### Exercise materials:

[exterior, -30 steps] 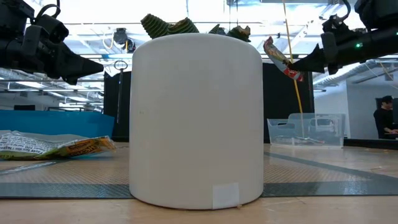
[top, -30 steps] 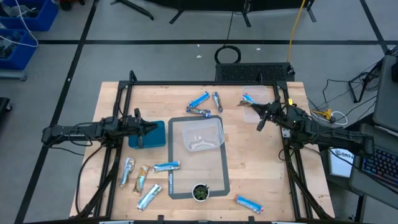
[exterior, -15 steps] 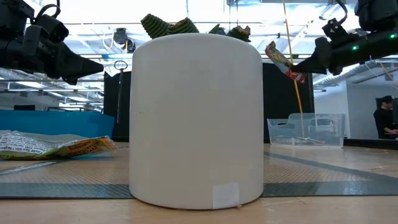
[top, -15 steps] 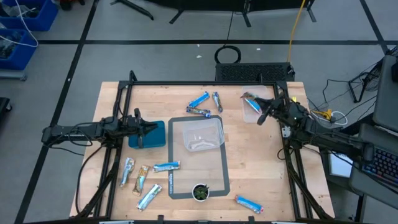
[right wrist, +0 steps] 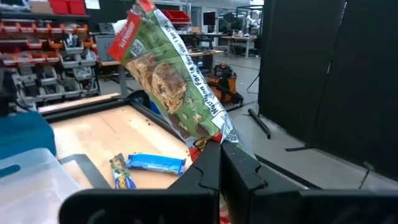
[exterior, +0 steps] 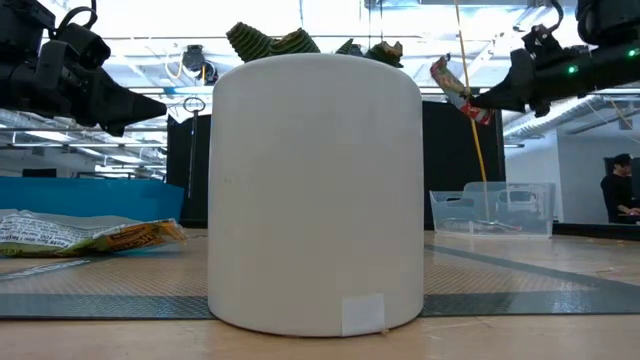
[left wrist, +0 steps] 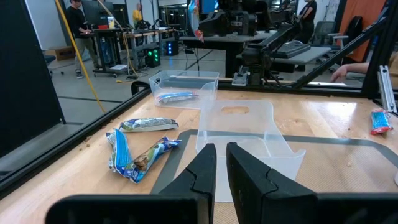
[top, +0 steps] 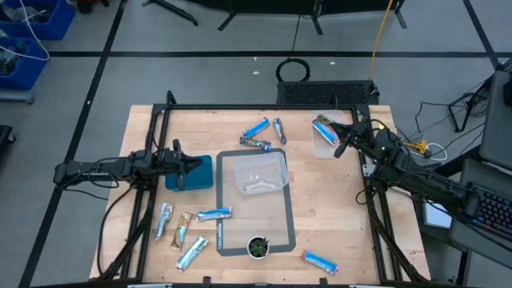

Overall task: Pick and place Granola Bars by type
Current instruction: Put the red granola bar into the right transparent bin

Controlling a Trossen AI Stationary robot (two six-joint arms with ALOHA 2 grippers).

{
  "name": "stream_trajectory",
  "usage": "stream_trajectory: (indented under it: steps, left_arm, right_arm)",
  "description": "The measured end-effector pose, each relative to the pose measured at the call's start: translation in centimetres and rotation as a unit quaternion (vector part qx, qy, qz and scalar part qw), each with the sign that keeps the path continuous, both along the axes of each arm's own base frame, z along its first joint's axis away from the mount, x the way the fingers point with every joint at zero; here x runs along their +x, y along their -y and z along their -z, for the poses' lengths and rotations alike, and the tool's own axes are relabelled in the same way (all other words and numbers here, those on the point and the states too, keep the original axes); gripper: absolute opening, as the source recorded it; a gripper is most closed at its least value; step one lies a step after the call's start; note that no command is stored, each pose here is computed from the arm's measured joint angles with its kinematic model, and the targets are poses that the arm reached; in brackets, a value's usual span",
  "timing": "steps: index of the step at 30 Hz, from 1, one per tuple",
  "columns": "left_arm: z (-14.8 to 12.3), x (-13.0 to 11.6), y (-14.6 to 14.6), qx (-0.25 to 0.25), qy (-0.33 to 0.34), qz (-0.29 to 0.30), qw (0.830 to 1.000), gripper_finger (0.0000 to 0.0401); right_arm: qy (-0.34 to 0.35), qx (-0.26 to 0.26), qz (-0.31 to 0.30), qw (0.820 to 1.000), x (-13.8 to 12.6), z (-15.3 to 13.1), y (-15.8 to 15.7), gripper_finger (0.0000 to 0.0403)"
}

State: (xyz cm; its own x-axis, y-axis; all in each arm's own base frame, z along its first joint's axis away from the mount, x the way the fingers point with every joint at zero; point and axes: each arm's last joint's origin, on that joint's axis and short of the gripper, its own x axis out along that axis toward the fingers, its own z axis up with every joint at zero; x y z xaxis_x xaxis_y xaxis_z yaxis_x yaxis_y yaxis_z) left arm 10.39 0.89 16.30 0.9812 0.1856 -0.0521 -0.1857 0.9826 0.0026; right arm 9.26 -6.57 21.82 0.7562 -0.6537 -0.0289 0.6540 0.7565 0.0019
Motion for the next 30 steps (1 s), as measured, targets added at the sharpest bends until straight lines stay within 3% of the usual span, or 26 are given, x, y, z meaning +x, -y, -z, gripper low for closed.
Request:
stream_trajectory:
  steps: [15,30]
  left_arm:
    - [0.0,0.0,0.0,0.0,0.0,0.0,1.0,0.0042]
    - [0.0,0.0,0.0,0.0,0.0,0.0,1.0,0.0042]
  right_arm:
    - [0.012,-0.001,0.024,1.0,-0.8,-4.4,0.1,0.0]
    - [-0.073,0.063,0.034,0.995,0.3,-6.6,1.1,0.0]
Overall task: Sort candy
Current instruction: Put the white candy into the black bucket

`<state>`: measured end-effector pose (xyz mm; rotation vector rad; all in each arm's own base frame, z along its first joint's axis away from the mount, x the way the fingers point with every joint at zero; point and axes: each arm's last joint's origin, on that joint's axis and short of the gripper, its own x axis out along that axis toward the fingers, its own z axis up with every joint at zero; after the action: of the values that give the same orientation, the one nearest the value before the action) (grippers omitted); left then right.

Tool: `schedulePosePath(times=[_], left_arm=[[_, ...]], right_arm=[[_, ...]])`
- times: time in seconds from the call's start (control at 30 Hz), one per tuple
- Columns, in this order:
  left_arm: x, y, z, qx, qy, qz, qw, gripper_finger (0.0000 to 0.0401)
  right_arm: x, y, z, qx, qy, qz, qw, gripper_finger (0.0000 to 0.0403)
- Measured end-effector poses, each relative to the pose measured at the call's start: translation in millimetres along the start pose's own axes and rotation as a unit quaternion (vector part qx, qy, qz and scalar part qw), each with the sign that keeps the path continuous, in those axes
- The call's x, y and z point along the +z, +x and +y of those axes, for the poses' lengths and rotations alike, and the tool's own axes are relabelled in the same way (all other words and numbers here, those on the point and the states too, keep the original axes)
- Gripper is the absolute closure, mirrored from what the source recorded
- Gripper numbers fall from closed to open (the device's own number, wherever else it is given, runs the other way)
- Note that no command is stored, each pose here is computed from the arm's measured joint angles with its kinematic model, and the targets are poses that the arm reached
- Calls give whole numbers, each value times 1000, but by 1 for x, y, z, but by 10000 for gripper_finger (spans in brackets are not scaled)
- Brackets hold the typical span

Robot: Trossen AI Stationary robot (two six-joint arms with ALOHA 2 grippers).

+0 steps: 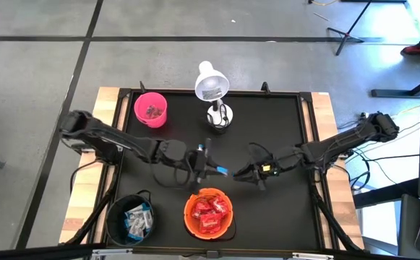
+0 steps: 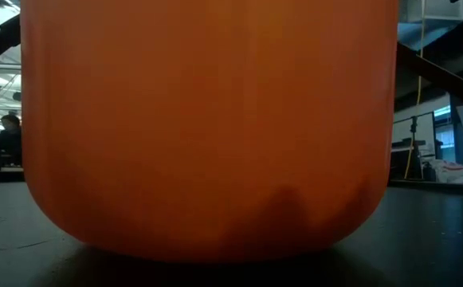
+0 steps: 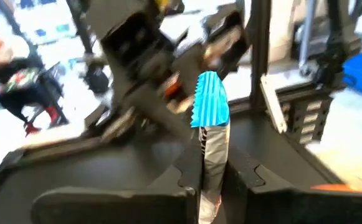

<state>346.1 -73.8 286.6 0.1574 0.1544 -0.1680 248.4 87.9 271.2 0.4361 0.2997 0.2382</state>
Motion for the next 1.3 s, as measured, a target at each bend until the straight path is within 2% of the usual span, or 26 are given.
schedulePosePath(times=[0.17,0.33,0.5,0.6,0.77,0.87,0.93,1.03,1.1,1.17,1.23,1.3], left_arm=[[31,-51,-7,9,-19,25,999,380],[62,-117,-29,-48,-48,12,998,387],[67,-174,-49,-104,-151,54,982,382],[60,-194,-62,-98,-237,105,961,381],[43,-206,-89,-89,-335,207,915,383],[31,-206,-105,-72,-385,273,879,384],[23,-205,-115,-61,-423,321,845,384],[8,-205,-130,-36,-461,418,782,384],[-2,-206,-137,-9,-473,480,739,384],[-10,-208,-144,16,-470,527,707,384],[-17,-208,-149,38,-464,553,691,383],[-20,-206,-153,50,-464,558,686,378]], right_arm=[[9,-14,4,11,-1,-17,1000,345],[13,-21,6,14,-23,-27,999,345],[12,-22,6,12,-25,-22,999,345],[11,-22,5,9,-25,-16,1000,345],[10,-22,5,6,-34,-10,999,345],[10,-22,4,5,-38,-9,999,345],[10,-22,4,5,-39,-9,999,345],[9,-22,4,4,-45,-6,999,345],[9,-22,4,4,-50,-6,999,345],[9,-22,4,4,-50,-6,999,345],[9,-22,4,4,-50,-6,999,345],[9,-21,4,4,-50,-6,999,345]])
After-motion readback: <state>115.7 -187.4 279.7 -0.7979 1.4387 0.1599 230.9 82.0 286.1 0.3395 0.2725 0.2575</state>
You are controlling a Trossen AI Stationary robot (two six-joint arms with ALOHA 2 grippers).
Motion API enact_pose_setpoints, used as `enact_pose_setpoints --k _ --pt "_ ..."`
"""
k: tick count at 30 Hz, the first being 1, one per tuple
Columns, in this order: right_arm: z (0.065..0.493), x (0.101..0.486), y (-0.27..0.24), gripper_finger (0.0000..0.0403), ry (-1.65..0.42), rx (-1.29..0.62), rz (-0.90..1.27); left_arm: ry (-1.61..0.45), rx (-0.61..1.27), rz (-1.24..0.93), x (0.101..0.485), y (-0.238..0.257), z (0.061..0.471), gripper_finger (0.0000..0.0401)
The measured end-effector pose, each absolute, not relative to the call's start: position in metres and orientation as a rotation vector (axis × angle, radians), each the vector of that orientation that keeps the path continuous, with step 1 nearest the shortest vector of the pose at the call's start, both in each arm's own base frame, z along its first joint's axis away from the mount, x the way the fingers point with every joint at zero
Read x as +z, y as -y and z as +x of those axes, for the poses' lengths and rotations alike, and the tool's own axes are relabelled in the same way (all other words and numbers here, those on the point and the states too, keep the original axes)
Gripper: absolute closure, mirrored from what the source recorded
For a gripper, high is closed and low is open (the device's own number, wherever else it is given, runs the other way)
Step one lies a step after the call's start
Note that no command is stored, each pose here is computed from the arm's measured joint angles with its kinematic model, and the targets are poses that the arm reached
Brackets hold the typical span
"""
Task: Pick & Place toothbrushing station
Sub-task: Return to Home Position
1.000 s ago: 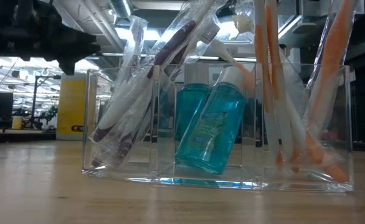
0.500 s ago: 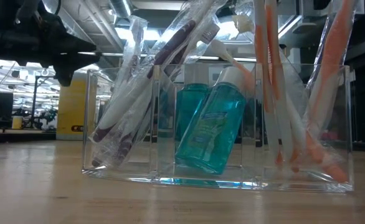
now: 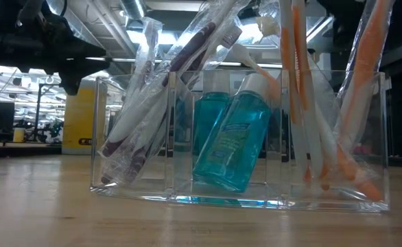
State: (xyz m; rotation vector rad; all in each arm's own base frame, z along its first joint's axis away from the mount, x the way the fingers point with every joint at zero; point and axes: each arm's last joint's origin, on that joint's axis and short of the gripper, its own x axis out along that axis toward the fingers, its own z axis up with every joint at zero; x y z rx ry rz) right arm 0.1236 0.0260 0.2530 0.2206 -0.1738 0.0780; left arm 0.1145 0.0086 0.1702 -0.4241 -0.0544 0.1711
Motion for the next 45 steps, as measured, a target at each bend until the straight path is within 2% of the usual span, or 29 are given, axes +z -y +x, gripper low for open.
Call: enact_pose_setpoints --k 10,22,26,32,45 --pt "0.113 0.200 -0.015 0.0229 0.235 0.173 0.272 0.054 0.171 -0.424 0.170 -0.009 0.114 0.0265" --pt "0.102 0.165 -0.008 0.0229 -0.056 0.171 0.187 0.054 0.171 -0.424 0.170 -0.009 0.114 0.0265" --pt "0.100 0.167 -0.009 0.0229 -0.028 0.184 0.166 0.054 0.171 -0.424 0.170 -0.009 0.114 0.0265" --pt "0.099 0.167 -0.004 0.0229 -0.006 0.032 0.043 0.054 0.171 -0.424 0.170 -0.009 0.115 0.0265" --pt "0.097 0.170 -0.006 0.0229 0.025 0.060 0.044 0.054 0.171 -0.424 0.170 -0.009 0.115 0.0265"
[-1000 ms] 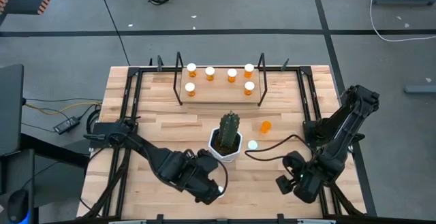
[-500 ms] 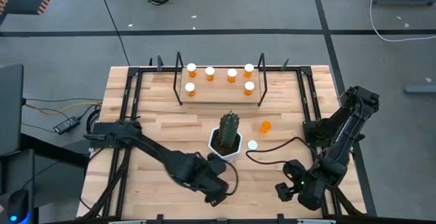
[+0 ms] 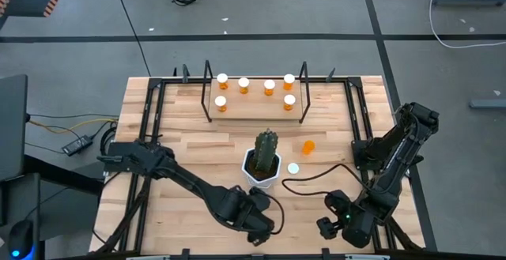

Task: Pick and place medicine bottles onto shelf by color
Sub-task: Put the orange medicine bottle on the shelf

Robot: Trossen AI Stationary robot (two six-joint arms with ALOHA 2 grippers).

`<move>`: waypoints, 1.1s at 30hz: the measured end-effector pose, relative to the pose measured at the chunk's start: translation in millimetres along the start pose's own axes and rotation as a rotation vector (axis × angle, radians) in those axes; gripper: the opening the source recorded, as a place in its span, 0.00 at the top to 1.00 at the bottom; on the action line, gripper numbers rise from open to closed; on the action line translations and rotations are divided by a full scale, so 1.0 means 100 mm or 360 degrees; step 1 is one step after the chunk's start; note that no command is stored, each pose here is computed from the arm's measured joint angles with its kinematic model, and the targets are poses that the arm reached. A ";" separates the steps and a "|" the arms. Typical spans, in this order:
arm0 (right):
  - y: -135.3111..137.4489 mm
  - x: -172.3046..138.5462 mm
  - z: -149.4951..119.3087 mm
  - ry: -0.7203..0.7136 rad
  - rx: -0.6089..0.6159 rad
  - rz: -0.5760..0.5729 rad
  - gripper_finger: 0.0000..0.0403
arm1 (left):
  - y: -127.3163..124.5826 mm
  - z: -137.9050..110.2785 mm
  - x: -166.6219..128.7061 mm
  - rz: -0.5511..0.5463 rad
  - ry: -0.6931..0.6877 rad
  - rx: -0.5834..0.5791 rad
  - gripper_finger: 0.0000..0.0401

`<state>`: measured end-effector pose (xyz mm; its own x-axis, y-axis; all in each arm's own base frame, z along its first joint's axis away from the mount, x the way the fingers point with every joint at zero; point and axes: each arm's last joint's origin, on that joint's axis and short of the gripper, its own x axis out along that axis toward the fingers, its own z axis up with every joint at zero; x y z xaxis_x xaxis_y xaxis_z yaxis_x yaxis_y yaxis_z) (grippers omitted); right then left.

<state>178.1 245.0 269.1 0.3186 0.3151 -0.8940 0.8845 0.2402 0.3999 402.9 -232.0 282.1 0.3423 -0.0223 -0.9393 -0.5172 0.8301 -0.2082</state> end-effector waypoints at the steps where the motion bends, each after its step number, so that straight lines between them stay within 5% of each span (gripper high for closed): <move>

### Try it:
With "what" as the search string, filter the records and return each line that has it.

### Output for this exercise:
- Gripper is the absolute closure, mirrored from what the source recorded
Gripper: absolute closure, mirrored from what the source recorded

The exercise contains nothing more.